- INFORMATION SUPPLIED:
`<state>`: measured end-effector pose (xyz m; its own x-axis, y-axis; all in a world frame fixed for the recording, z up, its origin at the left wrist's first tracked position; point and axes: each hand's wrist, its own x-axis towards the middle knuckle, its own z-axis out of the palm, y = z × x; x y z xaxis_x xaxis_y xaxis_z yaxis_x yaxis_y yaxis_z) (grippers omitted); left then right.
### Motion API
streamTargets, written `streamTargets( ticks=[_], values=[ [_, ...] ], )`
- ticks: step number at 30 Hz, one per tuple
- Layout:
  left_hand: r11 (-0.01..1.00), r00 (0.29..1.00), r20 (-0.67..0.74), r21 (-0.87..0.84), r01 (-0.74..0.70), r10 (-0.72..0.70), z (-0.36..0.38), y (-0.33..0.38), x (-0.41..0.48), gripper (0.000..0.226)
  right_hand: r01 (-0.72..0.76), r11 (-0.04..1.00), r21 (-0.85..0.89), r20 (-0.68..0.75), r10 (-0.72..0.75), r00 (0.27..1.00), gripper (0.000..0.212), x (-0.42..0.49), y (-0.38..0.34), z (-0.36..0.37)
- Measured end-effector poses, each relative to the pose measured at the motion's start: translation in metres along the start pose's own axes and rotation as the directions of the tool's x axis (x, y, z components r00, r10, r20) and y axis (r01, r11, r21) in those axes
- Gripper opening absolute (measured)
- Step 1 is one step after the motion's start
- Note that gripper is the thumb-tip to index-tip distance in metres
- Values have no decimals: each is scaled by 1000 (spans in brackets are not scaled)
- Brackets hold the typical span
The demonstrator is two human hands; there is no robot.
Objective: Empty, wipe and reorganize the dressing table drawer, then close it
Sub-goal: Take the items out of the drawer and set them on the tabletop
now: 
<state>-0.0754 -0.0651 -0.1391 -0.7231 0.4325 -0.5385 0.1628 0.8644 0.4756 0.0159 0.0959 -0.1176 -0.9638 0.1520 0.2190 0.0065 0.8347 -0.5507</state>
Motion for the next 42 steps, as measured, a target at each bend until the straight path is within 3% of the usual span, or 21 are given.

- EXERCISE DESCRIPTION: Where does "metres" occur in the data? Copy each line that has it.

- RESPONSE BELOW:
- Measured end-effector poses, each relative to the pose measured at the motion's start: translation in metres along the start pose's own axes and rotation as the directions of the tool's x axis (x, y, z components r00, r10, r20) and y axis (r01, r11, r21) in those axes
- Note that gripper is the thumb-tip to index-tip distance in metres

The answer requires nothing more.